CLOWER: A Pre-trained Language Model with Contrastive Learning over Word and Character Representations
This work addresses a specific bottleneck in Chinese NLP by enhancing semantic encoding in PLMs, offering an incremental improvement that can be easily integrated into existing models.
The authors tackled the problem of Chinese pre-trained language models lacking semantic interaction between word and character representations by proposing CLOWER, which uses contrastive learning to integrate word information into character representations, achieving superior performance on downstream tasks compared to state-of-the-art baselines.

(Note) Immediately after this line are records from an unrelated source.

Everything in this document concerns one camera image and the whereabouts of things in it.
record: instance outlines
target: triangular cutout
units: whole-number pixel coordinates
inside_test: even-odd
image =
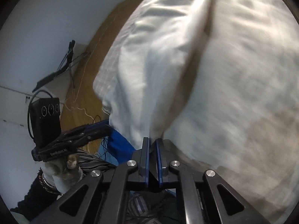
[[[222,184],[218,184],[217,189],[223,201],[226,213],[229,216],[245,209],[245,207]]]
[[[59,207],[59,210],[69,214],[70,216],[76,216],[87,190],[88,186],[83,185],[80,189],[78,189],[76,193],[74,193],[70,198],[68,198],[66,202],[64,202]]]

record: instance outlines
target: black sleeve
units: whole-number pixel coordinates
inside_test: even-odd
[[[50,206],[57,199],[57,196],[58,194],[47,192],[40,184],[39,177],[37,176],[33,181],[28,194],[25,195],[24,200],[18,202],[18,206],[10,209],[10,211],[22,214],[26,219],[32,221]]]

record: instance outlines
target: blue fabric
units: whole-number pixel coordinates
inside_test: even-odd
[[[116,130],[108,137],[108,152],[116,158],[119,164],[129,161],[135,148]]]

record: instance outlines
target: white glove
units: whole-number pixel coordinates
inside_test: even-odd
[[[65,194],[84,176],[78,165],[78,156],[76,154],[42,162],[41,169],[47,183],[56,187],[62,194]]]

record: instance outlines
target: brown floor
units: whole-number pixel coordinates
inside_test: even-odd
[[[92,52],[94,50],[94,52],[91,56],[82,59],[75,71],[75,89],[73,90],[72,86],[69,87],[60,118],[62,131],[90,124],[93,122],[92,118],[95,119],[95,122],[100,121],[100,118],[101,120],[108,118],[101,110],[102,102],[96,97],[92,83],[120,29],[142,1],[126,0],[117,5],[90,41],[86,51]],[[85,109],[91,117],[87,116],[82,109]],[[94,154],[98,151],[100,143],[100,140],[96,140],[82,147],[82,149]]]

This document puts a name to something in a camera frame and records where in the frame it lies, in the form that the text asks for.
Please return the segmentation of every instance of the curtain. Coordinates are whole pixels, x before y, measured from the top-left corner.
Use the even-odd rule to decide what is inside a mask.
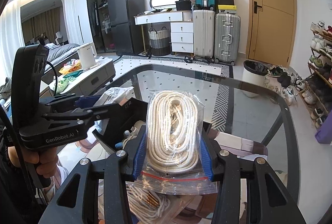
[[[64,0],[63,8],[67,21],[67,36],[69,43],[77,43],[82,45],[83,41],[74,3],[74,0]]]
[[[20,0],[7,4],[0,15],[0,85],[11,77],[18,48],[24,47]]]
[[[24,43],[46,33],[50,42],[55,43],[55,34],[60,31],[60,7],[48,10],[22,23]]]

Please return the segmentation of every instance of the human hand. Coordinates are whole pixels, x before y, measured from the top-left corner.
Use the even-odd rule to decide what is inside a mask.
[[[58,162],[58,156],[56,155],[56,147],[50,148],[47,151],[42,152],[40,155],[38,152],[32,152],[24,147],[21,147],[24,161],[40,165],[36,168],[38,174],[43,175],[45,178],[50,178],[56,172],[56,164]],[[20,168],[19,158],[14,146],[8,147],[8,155],[11,163]]]

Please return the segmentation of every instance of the vanity table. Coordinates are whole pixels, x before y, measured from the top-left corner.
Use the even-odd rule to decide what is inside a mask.
[[[143,25],[162,22],[171,23],[172,52],[194,52],[194,31],[191,11],[170,11],[135,16],[135,24],[141,25],[142,28],[145,53]]]

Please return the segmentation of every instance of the glass table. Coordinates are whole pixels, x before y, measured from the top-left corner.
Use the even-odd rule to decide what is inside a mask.
[[[133,86],[132,97],[148,102],[154,90],[195,94],[204,104],[204,121],[218,131],[259,142],[267,160],[295,202],[299,197],[298,144],[286,102],[275,92],[232,78],[164,65],[142,65],[112,82],[110,87]],[[250,93],[258,94],[248,97]]]

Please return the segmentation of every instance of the door frame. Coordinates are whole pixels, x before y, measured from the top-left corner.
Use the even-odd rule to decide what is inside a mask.
[[[253,0],[249,0],[249,27],[248,27],[247,46],[246,46],[246,58],[247,59],[249,59],[249,51],[250,51],[250,43],[251,43],[251,35],[252,35],[252,24],[253,24],[253,14],[254,14],[253,5],[254,5]],[[294,47],[294,42],[295,42],[297,17],[298,17],[298,1],[294,0],[294,25],[293,25],[292,43],[291,43],[290,49],[289,49],[287,65],[284,67],[289,67],[289,64],[291,62],[293,47]]]

Pre-trained Language Models (PLMs) have achieved remarkable performance gains across numerous downstream tasks in natural language understanding. Various Chinese PLMs have been successively proposed for learning better Chinese language representation. However, most current models use Chinese characters as inputs and are not able to encode semantic information contained in Chinese words. While recent pre-trained models incorporate both words and characters simultaneously, they usually suffer from deficient semantic interactions and fail to capture the semantic relation between words and characters. To address the above issues, we propose a simple yet effective PLM CLOWER, which adopts the Contrastive Learning Over Word and charactER representations. In particular, CLOWER implicitly encodes the coarse-grained information (i.e., words) into the fine-grained representations (i.e., characters) through contrastive learning on multi-grained information. CLOWER is of great value in realistic scenarios since it can be easily incorporated into any existing fine-grained based PLMs without modifying the production pipelines.Extensive experiments conducted on a range of downstream tasks demonstrate the superior performance of CLOWER over several state-of-the-art baselines.